The pros and cons of eDRAM/ESRAM in next-gen

Betanumerical · Sep 5, 2014

Scott_Arm said:
The DMEs are customized versions of the DMA available on AMD GCN. I can't remember the exact features that they added. THey were obviously customized with a particular intent. Don't know the details.

We know the details, they are normal DMA + LZ encode / decode + jpeg decode.

Scott_Arm · Sep 5, 2014

Betanumerical said:
We know the details, they are normal DMA + LZ encode / decode + jpeg decode.

I was just too lazy to look it up

Shifty Geezer · Sep 5, 2014

Scott_Arm said:
The DMEs are customized versions of the DMA available on AMD GCN. I can't remember the exact features that they added.

I think the principle customisation was to change the A to an E...

Scott_Arm · Sep 5, 2014

Shifty Geezer said:
I think the principle customisation was to change the A to an E...

Isn't the swizzle and jpeg decode new? Are they extra DMA units? You're right though.

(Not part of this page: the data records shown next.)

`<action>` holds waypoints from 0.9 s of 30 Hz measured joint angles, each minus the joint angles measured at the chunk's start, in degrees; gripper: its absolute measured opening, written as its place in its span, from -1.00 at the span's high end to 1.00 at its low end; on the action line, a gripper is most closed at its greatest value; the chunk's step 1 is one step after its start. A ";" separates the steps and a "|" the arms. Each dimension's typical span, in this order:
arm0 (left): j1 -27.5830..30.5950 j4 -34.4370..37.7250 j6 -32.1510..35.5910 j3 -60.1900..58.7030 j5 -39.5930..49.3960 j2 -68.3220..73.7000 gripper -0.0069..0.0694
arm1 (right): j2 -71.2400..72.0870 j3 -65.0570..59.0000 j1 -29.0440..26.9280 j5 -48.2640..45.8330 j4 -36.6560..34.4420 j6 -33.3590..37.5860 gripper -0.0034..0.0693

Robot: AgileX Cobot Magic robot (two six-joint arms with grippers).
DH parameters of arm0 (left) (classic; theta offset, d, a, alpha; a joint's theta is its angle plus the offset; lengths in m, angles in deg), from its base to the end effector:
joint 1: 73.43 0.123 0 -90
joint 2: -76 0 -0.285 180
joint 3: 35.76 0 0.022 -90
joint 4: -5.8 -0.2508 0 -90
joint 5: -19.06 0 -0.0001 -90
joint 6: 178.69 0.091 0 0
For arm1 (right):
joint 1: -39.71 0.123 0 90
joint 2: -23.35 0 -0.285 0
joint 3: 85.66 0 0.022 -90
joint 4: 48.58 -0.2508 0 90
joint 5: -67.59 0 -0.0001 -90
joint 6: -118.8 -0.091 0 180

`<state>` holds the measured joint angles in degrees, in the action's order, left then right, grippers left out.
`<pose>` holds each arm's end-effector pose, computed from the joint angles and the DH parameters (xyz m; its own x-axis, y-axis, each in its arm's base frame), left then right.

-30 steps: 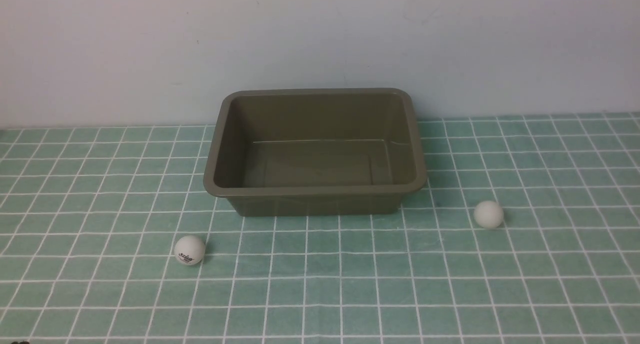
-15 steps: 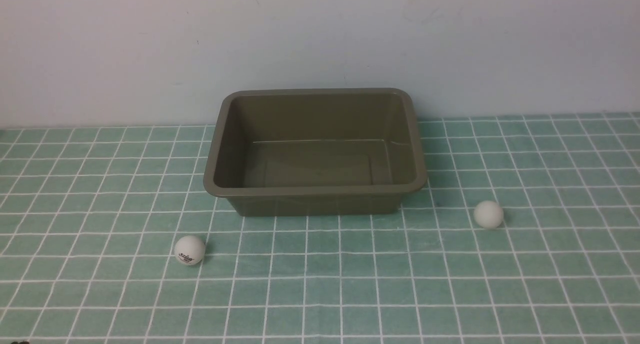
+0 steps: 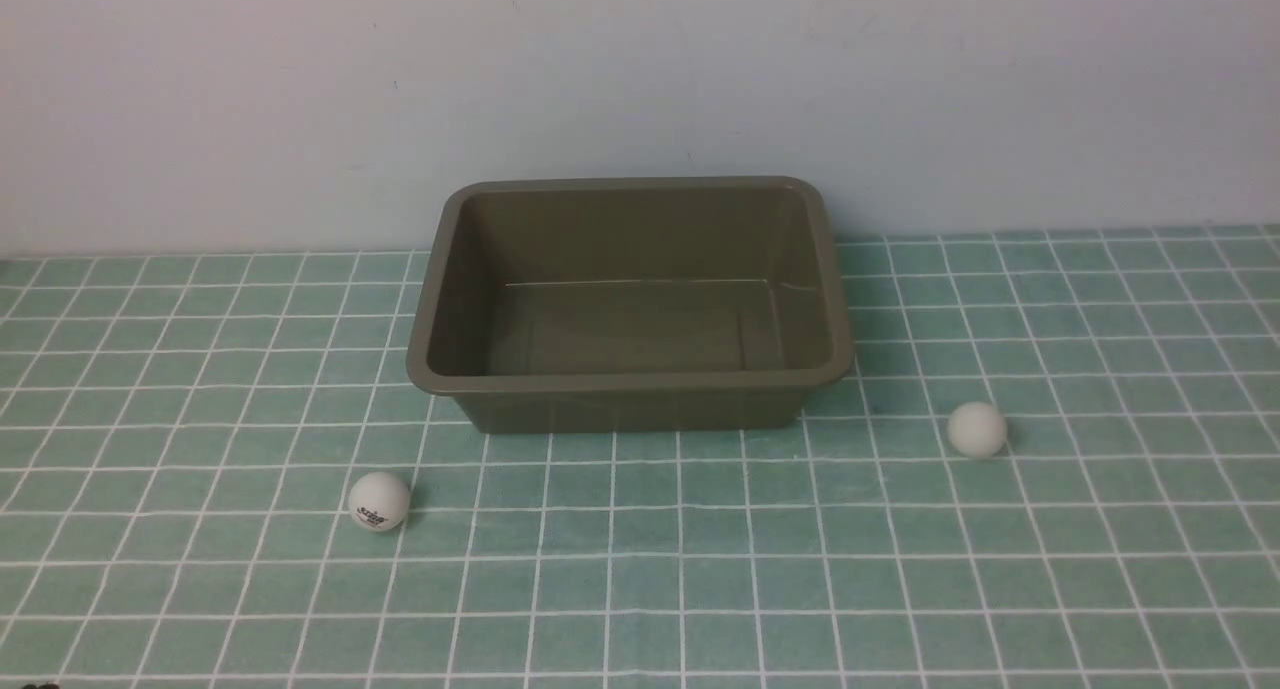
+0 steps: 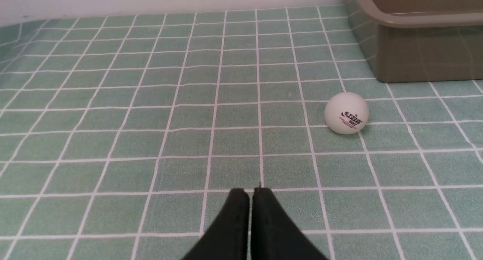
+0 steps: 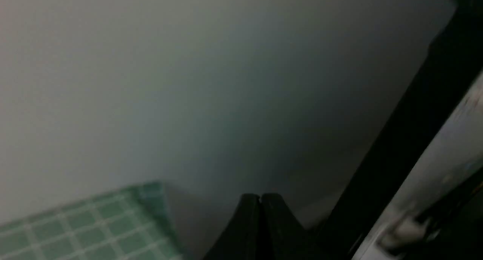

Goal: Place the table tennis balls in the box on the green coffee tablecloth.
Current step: 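Reach for and grasp a ping pong ball on the table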

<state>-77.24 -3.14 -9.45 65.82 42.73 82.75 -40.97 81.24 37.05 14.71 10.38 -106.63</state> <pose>0.0514 0.0023 0.1705 -0.3180 -0.0235 -0.9478 -0.0069 0.9997 -0.0225 0.1751 -0.0704 0.4313 -0.3650 0.0214 -0.9307 0.6703 0.6999 -0.2468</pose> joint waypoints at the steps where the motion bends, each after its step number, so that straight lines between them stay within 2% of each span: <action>1: 0.00 0.00 0.00 0.00 0.00 0.00 0.83 | 0.00 0.00 0.00 -1.23 -5.32 1.94 0.95; 3: 0.00 0.00 0.00 0.00 0.00 0.00 0.83 | 0.00 0.00 0.00 -1.43 -14.02 6.28 0.95; 5: 0.00 0.00 0.00 0.00 0.00 0.00 0.83 | 0.00 0.00 0.00 0.12 -25.03 13.71 0.95; 9: 0.00 0.00 0.00 0.00 0.00 0.00 0.83 | 0.00 0.00 0.00 6.60 -49.23 36.12 0.95; 12: 0.00 0.00 0.00 0.00 0.00 0.00 0.83 | 0.00 0.00 0.00 7.90 -60.45 48.27 0.95; 17: 0.00 0.00 0.00 0.00 0.00 0.00 0.83 | -0.42 0.00 0.00 4.66 -74.19 60.77 0.95; 19: 0.00 0.00 0.00 0.00 0.00 0.00 0.83 | -0.86 0.00 0.00 2.06 -78.06 63.13 0.93; 22: 0.00 0.00 0.00 0.00 0.00 0.00 0.83 | -1.40 0.00 0.00 -1.66 -81.75 65.35 0.87; 27: 0.00 0.00 0.00 0.00 0.00 0.00 0.83 | -2.65 0.00 0.00 -4.82 -82.95 66.05 0.64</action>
<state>-77.24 -3.14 -9.45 65.82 42.73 82.75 -43.62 81.24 37.05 9.90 -72.58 -40.58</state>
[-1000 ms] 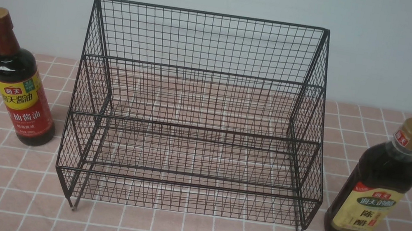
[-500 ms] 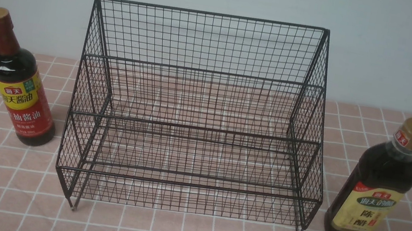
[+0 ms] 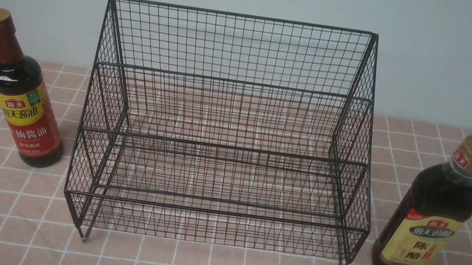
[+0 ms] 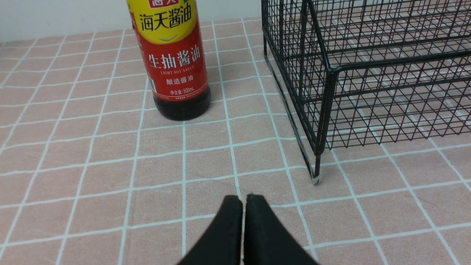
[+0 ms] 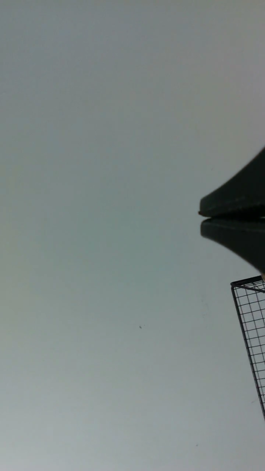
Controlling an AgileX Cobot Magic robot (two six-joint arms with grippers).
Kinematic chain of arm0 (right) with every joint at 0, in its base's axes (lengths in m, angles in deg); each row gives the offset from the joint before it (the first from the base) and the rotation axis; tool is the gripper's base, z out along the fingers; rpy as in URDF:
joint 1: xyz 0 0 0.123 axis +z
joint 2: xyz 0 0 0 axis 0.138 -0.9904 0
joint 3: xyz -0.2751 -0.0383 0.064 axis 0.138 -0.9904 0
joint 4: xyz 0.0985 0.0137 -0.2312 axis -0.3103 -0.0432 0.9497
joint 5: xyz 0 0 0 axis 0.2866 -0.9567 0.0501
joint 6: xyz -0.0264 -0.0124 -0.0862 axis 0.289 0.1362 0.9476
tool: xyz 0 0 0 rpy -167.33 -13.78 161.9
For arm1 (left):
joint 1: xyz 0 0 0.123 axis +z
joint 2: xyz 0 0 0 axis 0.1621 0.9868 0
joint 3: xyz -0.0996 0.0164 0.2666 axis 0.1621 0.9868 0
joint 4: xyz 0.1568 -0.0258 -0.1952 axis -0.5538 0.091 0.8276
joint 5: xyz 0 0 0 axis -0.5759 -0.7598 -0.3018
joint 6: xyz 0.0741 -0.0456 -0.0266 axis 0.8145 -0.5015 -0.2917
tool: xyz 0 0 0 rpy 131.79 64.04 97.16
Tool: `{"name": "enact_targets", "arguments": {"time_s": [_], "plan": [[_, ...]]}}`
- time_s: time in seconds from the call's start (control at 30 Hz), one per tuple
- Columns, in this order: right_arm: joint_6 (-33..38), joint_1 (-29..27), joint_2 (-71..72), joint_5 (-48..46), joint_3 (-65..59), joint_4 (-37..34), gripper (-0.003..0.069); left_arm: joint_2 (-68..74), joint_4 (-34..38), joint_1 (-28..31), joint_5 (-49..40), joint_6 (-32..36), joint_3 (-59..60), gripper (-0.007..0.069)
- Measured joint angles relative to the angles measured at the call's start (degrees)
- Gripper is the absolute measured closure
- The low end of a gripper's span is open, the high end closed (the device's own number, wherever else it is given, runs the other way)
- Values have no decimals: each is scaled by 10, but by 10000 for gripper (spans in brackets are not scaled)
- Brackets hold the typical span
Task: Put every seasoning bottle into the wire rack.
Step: Use the right arm to grab the condiment bottle closest to it
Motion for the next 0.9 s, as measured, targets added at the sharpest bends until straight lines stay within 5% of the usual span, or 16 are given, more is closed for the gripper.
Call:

It's not like a huge piece of new silicon.

iroboto · Sep 5, 2014

So can I assert the following:

In general this setup has higher theoretical bandwidth, harder to program for, harder to master, slow to maximize but with the pro of a higher ceiling than a simpler architecture. If you were to pinpoint a true weakness it would involve not having monumentally more bandwidth over the competition, instead esram has a 25% more bandwidth (over a simpler competing external architecture). They likely could have gone with higher bandwidth (edram) and more CUs but it would be less than 32mb of working space) which may have been much harder to program for.

DMEs are there to help saturate the bus much like it would over PCIE.

Scott_Arm · Sep 5, 2014

The DMEs are there to keep ESRAM filled with useful data as much as possible. Because you can read/write from the ESRAM concurrently, you can DMA data into into from DDR3 while the GPU is reading from ESRAM at the same time. You could also do the opposite. While the GPU writes to ESRAM, the DMEs can copy data over to DDR3.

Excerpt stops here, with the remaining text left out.